There’s little doubt about either manager’s commitment to and capacity for fighting for their new club, though when some of that boils over to touchline conflict, that’s not really how Conte would prefer to manifest his love.

“It is very simple. The sporting conflict is the game and two teams are in a sporting conflict during the game. It is not a friendly game, it is a game that another team wants the three points and for this reason you fight with all your possibility to try to win.”

“I don’t like the conflict [on the touchline], l prefer to be concentrated and focused on my team but sometimes it can happen and it is normal for me and for the other coach to have sometimes this type of situation. But if you ask me if I like or don’t like it, I prefer to be focused on the game, to understand the game and to find the right solution if my team is in difficulty.”

-Antonio Conte; source: Chelsea FC

For Mourinho, the touchline is just another theater in which to practice his dark arts of narrative manipulation, performing seemingly at all times in support of his main act that happens in front of the microphones in press conferences and TV interviews. Conte, on the other hand, lives every minute of every kick right alongside his players and doesn’t even like to watch back his own outbursts of emotion. Mind games, to use a rather overused term, are not his schtick.

“Many coaches try to manipulate the ideas but it is not important for me.”

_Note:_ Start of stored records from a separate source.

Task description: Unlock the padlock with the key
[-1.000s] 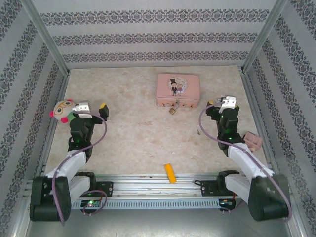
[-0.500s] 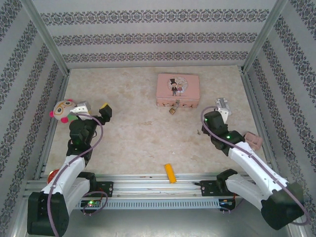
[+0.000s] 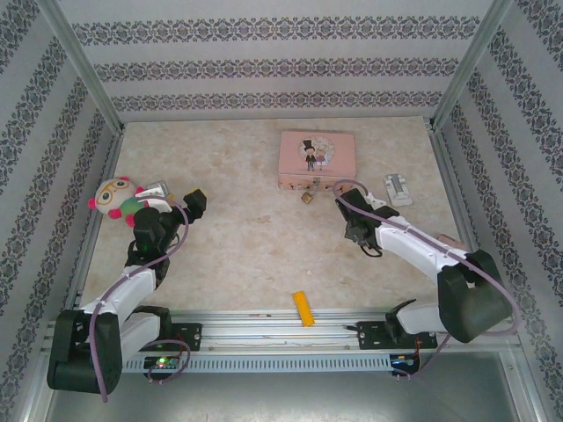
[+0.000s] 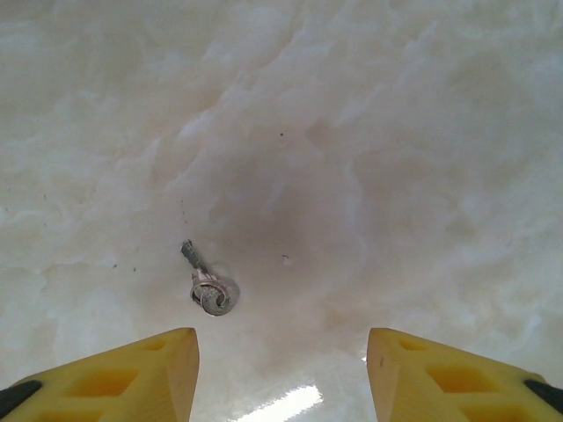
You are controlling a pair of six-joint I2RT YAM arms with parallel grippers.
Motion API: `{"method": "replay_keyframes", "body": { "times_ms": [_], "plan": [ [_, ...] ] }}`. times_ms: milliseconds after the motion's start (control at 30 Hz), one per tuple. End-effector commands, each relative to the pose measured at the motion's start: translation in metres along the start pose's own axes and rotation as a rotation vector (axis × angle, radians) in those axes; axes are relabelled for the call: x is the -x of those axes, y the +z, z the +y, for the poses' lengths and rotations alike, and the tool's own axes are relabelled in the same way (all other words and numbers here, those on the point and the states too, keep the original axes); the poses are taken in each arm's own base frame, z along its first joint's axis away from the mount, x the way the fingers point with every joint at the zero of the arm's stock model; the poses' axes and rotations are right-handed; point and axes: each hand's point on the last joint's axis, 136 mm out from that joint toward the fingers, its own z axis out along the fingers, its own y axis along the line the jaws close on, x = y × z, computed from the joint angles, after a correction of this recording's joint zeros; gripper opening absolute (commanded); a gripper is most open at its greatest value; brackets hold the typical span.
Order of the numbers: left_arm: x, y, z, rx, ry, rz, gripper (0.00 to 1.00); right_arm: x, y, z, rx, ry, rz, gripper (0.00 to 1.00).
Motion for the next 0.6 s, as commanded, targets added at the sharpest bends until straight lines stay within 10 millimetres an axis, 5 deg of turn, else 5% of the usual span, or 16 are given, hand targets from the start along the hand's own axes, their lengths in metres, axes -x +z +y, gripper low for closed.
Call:
{"method": "replay_keyframes", "body": {
  "times_ms": [0, 567],
  "plan": [
    [0.019, 0.001, -0.02, -0.074, 0.005, -0.06, 0.99, 0.003, 0.007, 0.008, 0.028, 0.064, 0.04, 0.52],
    [0.013, -0.003, -0.019, -0.071, 0.007, -0.046, 0.99, -0.009, 0.043, 0.021, -0.003, 0.075, 0.158, 0.46]
  ]
}}
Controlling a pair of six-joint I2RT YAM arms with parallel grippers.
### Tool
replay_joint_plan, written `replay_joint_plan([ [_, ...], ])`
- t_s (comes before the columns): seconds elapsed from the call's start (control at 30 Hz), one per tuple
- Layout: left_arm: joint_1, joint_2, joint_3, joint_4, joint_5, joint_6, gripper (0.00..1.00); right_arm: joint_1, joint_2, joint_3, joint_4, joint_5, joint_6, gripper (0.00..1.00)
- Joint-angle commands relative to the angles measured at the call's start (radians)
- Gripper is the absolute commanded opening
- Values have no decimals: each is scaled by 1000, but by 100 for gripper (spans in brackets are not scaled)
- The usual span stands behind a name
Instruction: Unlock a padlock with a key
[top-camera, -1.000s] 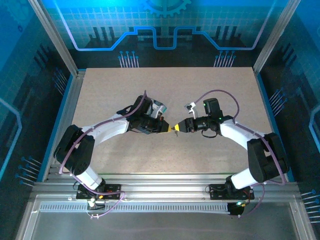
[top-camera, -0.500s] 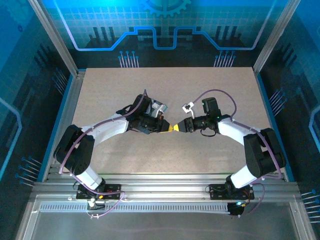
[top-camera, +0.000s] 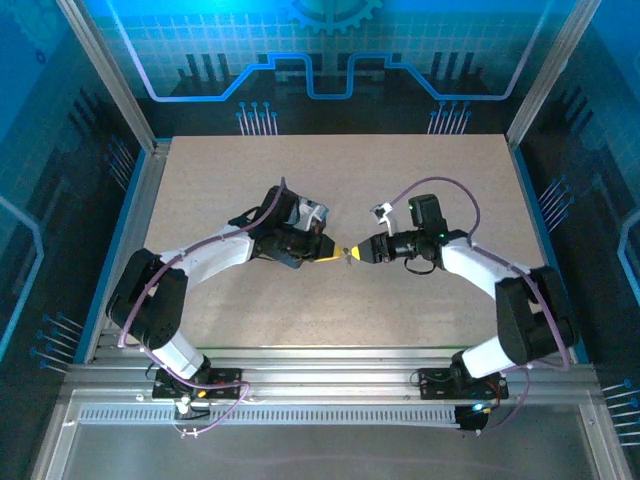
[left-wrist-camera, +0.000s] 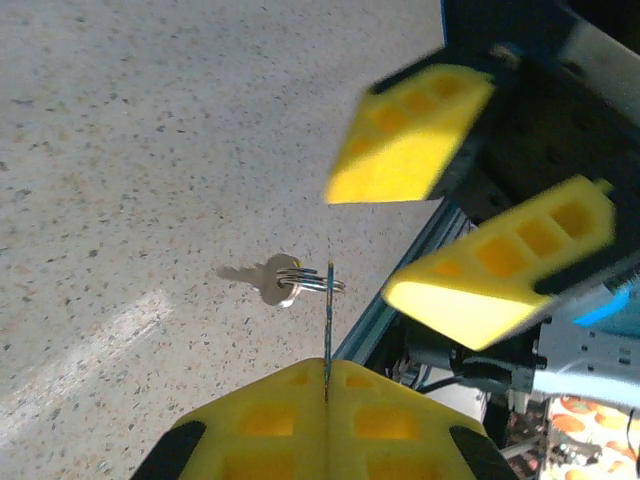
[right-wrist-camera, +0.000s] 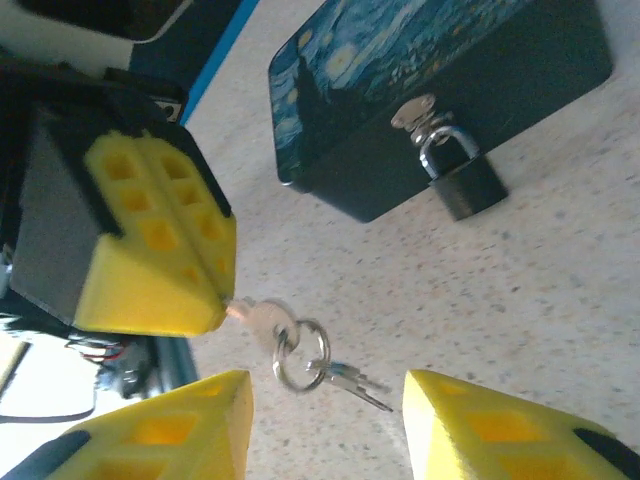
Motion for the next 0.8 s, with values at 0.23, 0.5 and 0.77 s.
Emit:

-Antonio Conte; source: Mail

There was an excellent contribution in our comments section the other day, which summed up Conte’s public persona very well.

“In every conversation [Conte] is basically stating the obvious about how we need to be focused, how it is a big game, how 3 points are important, how they are a good team, how the league is tough, how we need to work and the rest of the usual stuff.”

And if the conversation deviates at all into speculation, regarding himself or any of his players or just about any aspect of the club, Conte is quick to shut the door. In his press conference on Friday, Conte called the question about which United players would get into this Chelsea team “not a good question” and dismissed the rumors about his own future as “not news [...] just noise”.

All that may be a bit boring, but Conte’s left the bulk of the actual talking to his work and and his team’s results on the pitch. Perhaps that is, in part, a language issue. And of course it’s very easy to assign too much meaning to every spiteful, angry, or even absolutely harmless and commonplace comment from Mourinho. But Conte’s normalcy and focus on the actual football has been a welcome breath of fresh air after the drama of recent seasons.

It of course helps that Chelsea are well clear at the top of the table and look on track to win the league.